Setting up a supervisory board
Would you like to set up a supervisory board? Then check if your current articles of association allow for this. If not, amend your articles of association through the notary.
Does your vereniging or stichting already have an internal supervisor? Map out your organisation's structure and see whether that internal regulator functions like a supervisory board. A notary or other lawyer can do this for you, but you may also do it yourself. The new rules on the supervisory board will then apply to this internal supervisor.
No entry into force on 1 July 2021
The provisions that have created the legal basis for a one-tier board in verenigingen and stichtingen did not take effect from 1 July 2021. The entry into force of these provisions in particular was delayed. The provision on the two-tier board did enter into force.
The performance of tasks
Managing and supervisory directors of a BV or NV perform their duties to serve the interests of the company. This is already laid down in law. The self-interest of the legal entity, the bv or nv, comes first. So not the interest of the director or supervisory director.

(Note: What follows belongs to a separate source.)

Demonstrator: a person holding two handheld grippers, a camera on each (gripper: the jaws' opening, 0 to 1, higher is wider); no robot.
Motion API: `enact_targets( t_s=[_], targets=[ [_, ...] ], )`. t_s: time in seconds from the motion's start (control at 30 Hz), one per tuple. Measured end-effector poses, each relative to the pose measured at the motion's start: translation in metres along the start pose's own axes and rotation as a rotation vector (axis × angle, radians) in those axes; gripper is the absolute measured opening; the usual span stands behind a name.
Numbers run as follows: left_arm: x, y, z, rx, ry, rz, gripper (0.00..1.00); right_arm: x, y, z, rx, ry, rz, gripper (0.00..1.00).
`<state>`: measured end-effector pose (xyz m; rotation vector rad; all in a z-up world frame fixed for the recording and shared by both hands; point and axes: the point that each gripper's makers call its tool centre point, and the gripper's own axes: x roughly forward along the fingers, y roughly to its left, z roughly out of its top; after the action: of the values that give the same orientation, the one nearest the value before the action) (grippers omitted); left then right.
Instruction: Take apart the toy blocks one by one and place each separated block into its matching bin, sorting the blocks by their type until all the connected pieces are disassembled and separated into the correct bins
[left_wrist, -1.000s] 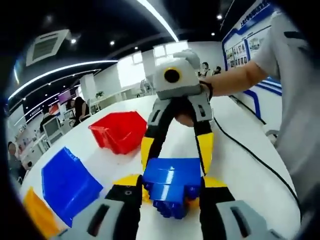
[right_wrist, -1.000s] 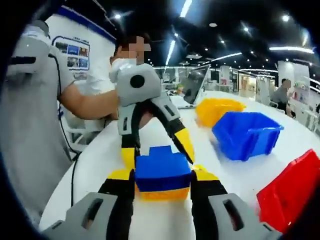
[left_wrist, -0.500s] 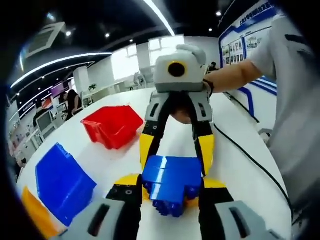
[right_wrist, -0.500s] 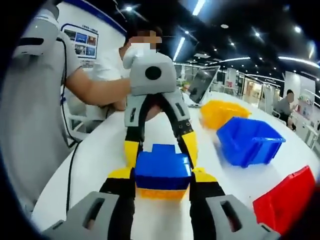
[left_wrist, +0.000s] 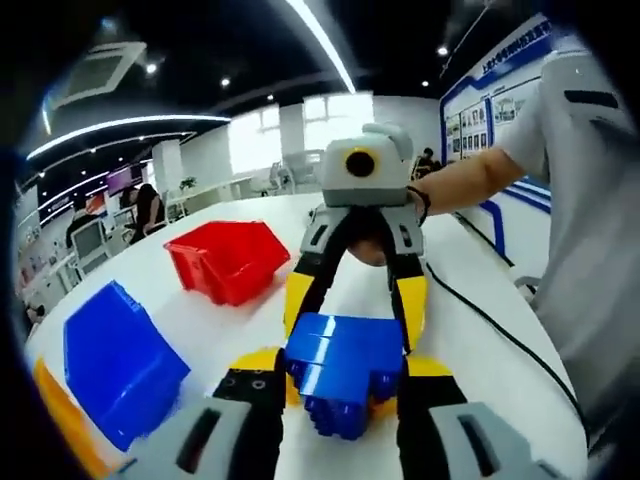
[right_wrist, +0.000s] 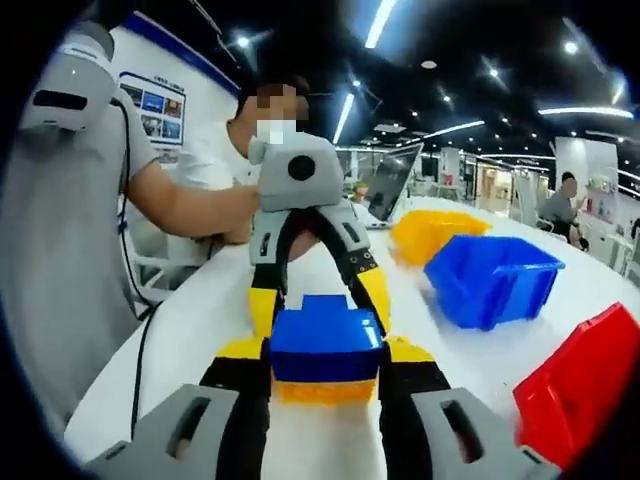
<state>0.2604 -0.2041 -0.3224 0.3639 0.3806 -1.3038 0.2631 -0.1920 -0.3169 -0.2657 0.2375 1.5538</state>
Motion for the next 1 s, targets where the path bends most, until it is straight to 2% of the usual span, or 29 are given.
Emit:
enact_targets(
  t_s=[0.03, 0.13, 0.23, 0.53, 0.6, 0.63, 0.67, 0.73, 0.8, 0.83, 0.97, 1.0],
  targets=[
    [-0.002, 0.003, -0.001, -0.008, -0.011, -0.006, 0.43, -0.001, 0.001, 0.000, 0.007, -0.009, 0.007, 0.42],
    [-0.004, 0.006, -0.004, -0.021, -0.034, -0.016, 0.43, 0.000, 0.004, 0.002, -0.049, 0.015, -0.009, 0.42],
    [-0.006, 0.007, -0.005, -0.016, -0.027, -0.021, 0.43, 0.000, 0.005, 0.003, -0.098, 0.025, -0.019, 0.41],
    [-0.004, 0.008, -0.006, -0.009, -0.018, -0.028, 0.43, 0.000, 0.003, 0.003, -0.161, 0.075, -0.008, 0.41],
    [-0.004, 0.016, -0.005, 0.046, -0.007, 0.026, 0.43, -0.002, -0.002, 0.002, -0.042, 0.040, -0.017, 0.41],
    [-0.004, 0.015, -0.005, 0.034, -0.010, 0.043, 0.43, -0.003, -0.004, 0.002, 0.023, -0.003, -0.009, 0.41],
    [-0.004, 0.011, -0.006, 0.028, -0.009, 0.035, 0.43, -0.003, -0.001, 0.002, 0.052, -0.018, 0.006, 0.41],
    [-0.004, 0.006, -0.007, 0.014, 0.001, 0.012, 0.43, -0.002, 0.002, 0.001, 0.012, -0.001, 0.014, 0.41],
    [-0.003, 0.003, -0.006, 0.016, 0.001, -0.010, 0.43, -0.003, 0.006, 0.000, -0.162, 0.116, 0.031, 0.41],
    [-0.003, 0.002, -0.007, 0.014, 0.004, -0.018, 0.43, -0.002, 0.007, 0.000, -0.186, 0.145, 0.040, 0.40],
    [-0.004, 0.001, -0.006, -0.007, -0.007, -0.047, 0.43, -0.002, 0.007, -0.001, -0.185, 0.118, 0.054, 0.40],
    [-0.004, 0.001, -0.007, -0.008, -0.017, -0.046, 0.43, -0.002, 0.007, 0.000, -0.150, 0.095, 0.046, 0.41]
  ],
)
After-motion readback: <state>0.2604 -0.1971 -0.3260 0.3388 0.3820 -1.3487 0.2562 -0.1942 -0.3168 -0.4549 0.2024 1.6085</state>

This requirement now also applies to verenigingen and stichtingen (associations and foundations). Within verenigingen and stichtingen, the different interests of the legal entity and directors often come together. The WBTR should prevent abuse of verenigingen and stichtingen.
Automatic change
You do not have to do anything other than continuing to do your job the best you can. This change applies automatically. You can, however, include an additional stipulation in the articles of association that directors and supervisory board members serve the interests of the vereniging or stichting to show what the organisation stands for.
Conflict of interest
Does a director or supervisory board member have a direct or indirect personal interest that conflicts with those of the legal entity? In that case, they may not participate in consultations or take any decision on them. Personal interest arises, for example, if the legal entity wants to contract a director's partner, or a member of their family, to do a job.
If this could prevent a board decision from being taken because there are too few board members, the supervisory board takes the decision. If there is no supervisory board, shareholders or members take the decision.
Different rules apply to a stichting, which has no shareholders or members. If there is a conflict of interest within a stichting and there is no supervisory board to make a decision, the board of the stichting can take the decision. They must then put in writing all the considerations involved in taking the decision.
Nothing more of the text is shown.